## RECORDED DATA
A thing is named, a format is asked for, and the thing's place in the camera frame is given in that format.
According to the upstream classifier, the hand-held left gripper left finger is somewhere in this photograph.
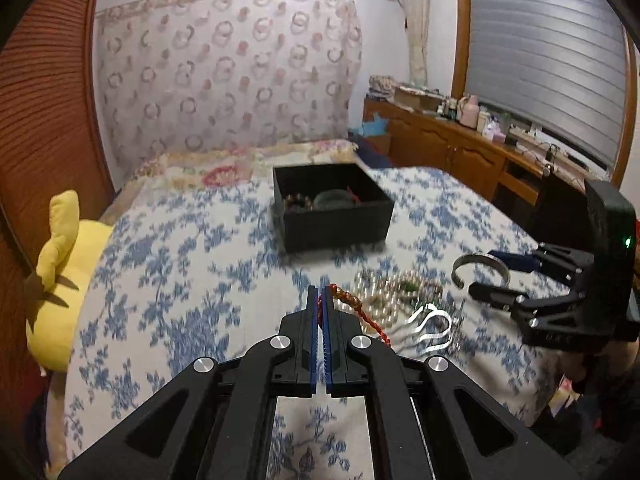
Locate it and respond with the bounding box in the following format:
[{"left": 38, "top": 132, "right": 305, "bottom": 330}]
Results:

* * *

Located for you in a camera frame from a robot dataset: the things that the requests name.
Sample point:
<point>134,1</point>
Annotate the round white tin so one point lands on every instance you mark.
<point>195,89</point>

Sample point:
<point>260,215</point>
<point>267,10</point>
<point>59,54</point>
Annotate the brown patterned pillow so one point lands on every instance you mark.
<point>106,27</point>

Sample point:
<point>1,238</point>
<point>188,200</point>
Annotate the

## GOAL OF THE EXERCISE
Which lines of the data include "mark"? Copy each of them.

## RESPONSE AREA
Annotate the round white tin so one point lands on every instance you mark.
Annotate the brown patterned pillow so one point lands on every instance you mark.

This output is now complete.